Input data |
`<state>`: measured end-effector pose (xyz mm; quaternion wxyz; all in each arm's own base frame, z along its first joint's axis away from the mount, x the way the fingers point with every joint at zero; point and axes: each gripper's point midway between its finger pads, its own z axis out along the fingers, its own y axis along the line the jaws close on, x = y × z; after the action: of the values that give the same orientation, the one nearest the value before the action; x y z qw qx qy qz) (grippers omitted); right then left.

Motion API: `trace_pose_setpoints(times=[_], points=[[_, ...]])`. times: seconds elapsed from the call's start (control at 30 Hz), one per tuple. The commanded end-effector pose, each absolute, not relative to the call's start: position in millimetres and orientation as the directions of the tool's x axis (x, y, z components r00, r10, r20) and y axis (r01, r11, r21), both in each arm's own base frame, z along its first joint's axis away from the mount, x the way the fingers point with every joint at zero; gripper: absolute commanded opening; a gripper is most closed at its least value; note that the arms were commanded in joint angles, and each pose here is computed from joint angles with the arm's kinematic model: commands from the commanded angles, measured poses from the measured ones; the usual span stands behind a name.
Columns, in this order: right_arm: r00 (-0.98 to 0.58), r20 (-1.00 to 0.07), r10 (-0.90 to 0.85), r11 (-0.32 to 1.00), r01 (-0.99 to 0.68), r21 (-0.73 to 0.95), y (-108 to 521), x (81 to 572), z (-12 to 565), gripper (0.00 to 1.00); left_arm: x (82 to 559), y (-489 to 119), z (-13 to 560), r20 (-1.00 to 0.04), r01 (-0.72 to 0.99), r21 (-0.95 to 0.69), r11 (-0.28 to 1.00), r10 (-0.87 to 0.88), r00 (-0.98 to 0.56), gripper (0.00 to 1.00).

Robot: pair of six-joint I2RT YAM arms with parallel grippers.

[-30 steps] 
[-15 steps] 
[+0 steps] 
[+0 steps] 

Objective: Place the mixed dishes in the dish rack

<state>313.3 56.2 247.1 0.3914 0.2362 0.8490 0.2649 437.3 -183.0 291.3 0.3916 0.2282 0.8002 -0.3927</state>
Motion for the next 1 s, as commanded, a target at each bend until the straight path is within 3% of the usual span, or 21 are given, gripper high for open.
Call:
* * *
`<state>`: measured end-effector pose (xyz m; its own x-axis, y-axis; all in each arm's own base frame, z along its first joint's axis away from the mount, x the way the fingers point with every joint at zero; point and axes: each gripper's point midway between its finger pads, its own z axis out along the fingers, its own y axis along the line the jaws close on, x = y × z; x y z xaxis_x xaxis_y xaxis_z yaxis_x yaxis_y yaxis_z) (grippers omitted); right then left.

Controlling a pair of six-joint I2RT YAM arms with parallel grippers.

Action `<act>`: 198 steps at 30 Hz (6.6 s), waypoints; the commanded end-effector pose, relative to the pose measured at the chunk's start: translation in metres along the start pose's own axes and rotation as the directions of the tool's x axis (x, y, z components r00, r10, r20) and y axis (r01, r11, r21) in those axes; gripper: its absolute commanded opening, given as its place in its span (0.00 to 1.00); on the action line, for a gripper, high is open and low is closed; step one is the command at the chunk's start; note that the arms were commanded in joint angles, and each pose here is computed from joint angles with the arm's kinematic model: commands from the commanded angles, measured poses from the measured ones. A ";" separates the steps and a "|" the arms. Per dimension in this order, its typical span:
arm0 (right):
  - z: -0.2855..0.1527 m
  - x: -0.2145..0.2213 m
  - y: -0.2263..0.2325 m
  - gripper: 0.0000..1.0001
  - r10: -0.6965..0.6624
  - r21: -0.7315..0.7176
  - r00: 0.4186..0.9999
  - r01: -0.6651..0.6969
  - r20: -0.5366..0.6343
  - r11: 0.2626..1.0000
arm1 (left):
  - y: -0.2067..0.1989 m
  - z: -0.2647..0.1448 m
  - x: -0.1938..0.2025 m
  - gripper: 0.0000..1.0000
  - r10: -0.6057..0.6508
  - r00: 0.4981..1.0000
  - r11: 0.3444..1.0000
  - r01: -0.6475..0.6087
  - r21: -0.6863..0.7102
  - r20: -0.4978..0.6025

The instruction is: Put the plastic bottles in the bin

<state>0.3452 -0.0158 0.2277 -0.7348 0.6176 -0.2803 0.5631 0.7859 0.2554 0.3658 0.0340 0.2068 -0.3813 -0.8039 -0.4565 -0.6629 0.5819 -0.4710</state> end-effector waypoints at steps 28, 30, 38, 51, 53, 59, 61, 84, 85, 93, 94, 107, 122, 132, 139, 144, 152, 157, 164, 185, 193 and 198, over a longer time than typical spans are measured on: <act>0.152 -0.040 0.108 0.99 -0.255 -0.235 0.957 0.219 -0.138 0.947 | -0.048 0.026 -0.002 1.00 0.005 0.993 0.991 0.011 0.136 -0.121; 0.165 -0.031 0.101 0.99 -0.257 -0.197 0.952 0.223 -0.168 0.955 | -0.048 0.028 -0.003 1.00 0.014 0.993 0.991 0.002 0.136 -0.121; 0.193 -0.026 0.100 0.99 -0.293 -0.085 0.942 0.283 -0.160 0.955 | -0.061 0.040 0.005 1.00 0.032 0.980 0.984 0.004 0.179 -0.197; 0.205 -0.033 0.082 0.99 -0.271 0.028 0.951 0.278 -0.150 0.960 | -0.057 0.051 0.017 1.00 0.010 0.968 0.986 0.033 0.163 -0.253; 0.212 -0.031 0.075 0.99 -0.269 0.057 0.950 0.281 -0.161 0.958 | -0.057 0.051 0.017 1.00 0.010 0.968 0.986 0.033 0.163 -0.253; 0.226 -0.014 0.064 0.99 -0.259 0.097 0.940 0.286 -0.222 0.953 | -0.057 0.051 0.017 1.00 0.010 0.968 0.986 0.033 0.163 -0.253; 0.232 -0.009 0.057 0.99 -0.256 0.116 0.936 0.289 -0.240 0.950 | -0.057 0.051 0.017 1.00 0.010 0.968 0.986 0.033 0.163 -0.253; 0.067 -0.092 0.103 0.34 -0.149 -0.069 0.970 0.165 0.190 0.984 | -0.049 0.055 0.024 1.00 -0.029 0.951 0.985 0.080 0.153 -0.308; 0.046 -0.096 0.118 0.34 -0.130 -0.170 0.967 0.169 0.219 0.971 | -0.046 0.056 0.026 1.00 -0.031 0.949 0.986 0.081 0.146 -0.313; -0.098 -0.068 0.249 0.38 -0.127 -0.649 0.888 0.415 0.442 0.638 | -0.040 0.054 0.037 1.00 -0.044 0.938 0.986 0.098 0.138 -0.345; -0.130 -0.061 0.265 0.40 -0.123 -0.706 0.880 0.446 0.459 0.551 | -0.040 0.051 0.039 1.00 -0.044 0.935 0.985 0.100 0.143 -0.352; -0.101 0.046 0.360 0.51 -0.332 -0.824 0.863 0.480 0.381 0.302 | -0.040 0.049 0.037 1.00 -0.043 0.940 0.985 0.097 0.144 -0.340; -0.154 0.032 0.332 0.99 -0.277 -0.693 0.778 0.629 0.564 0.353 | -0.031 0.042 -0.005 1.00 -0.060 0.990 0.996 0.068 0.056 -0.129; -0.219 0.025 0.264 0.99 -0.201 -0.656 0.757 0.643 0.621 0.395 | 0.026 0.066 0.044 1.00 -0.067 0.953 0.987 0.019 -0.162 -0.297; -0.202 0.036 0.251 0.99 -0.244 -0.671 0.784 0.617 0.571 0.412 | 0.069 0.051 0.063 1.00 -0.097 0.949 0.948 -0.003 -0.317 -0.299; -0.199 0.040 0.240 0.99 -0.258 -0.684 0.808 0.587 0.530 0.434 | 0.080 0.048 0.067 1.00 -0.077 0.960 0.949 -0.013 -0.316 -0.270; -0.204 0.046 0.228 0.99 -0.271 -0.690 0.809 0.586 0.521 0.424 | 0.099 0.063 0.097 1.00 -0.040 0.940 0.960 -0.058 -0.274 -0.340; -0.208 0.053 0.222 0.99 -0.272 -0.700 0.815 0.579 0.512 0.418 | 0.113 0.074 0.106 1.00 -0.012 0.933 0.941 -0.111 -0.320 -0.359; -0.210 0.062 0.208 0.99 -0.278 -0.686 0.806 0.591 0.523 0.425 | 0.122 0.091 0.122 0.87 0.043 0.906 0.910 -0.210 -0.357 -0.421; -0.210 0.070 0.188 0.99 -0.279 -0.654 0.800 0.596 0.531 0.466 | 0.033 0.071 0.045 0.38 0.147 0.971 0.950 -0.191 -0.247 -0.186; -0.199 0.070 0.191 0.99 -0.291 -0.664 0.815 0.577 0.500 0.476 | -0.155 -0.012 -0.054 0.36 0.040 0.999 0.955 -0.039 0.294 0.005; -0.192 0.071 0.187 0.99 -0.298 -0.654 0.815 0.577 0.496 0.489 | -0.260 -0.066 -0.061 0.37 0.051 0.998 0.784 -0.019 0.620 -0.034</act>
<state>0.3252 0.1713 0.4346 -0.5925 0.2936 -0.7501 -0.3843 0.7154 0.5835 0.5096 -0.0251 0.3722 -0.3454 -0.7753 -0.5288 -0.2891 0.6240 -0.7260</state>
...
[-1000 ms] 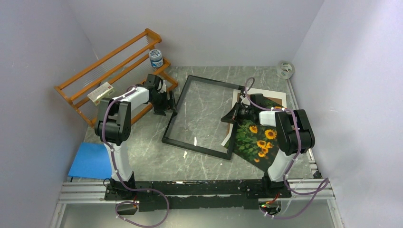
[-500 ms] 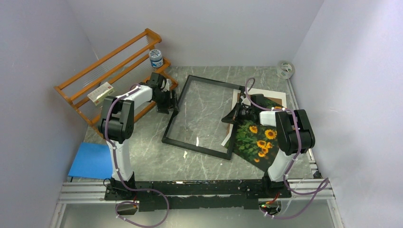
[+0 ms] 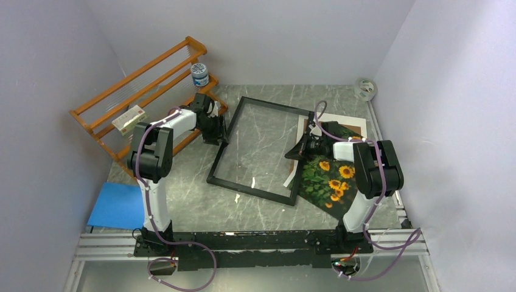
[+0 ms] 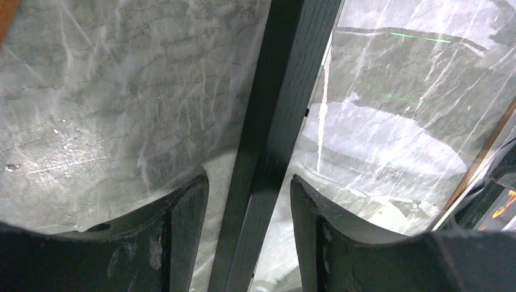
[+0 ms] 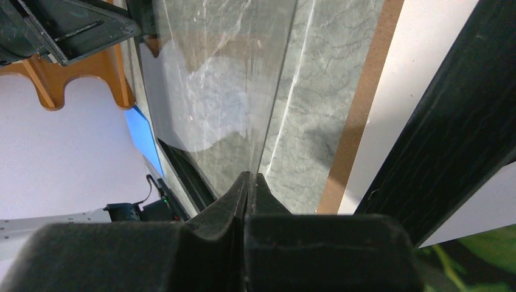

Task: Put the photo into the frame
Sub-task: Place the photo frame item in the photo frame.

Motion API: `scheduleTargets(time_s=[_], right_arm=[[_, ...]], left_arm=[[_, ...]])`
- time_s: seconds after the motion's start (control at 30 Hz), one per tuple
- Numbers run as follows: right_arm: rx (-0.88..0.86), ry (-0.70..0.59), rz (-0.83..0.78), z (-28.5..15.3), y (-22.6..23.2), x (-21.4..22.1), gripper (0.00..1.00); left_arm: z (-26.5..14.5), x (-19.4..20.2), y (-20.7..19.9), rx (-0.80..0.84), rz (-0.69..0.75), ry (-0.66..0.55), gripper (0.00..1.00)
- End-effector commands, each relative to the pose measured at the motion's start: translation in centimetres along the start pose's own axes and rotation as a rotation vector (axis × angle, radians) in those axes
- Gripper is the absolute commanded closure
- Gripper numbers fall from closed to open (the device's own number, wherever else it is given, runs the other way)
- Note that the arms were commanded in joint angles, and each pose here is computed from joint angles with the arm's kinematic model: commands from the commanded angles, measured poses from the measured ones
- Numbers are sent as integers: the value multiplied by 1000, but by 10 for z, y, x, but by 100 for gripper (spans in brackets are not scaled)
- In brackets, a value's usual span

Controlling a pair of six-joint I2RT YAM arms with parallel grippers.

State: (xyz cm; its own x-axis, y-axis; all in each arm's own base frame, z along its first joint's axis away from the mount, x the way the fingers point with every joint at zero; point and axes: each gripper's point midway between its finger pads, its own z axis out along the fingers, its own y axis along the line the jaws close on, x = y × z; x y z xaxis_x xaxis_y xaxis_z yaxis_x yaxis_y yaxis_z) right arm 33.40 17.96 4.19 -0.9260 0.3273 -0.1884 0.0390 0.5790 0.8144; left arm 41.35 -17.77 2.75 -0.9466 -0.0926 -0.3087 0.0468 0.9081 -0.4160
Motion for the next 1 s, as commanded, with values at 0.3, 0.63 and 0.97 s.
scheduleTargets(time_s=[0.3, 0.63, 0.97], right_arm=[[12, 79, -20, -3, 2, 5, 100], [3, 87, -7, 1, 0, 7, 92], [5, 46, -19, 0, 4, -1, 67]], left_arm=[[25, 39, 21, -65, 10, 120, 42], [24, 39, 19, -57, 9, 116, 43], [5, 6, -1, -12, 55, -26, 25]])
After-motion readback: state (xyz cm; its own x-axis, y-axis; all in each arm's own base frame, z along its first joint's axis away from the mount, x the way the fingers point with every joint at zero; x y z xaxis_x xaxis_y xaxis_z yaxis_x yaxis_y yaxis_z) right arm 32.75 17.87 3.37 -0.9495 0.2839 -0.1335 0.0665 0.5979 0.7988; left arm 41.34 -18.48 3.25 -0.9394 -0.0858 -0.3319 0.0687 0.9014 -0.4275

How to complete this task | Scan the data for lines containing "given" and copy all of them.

Exercise response |
Motion for the next 1 s, as commanded, a target at each bend until the straight path is within 3% of the usual span, or 21 are given, gripper high for open.
Action `<act>`: 198 steps at 30 Hz (6.6 s), waypoints; the commanded end-effector pose, relative to the pose measured at the chunk's start: translation in metres along the start pose's own axes and rotation as the directions of the tool's x axis (x, y, z components r00, r10, r20) and y axis (r01, r11, r21) in those axes; gripper: its absolute commanded opening, given as its place in its span (0.00 to 1.00); on the action line, for a gripper, high is open and low is closed; step one is the command at the chunk's start; note that the arms were commanded in joint angles, and each pose here is computed from joint angles with the arm's kinematic model: commands from the commanded angles, measured poses from the measured ones. A ";" separates the steps and a "|" the arms. Per dimension in this order, its typical span:
- Gripper numbers fall from closed to open (the device's own number, wherever else it is given, runs the other way)

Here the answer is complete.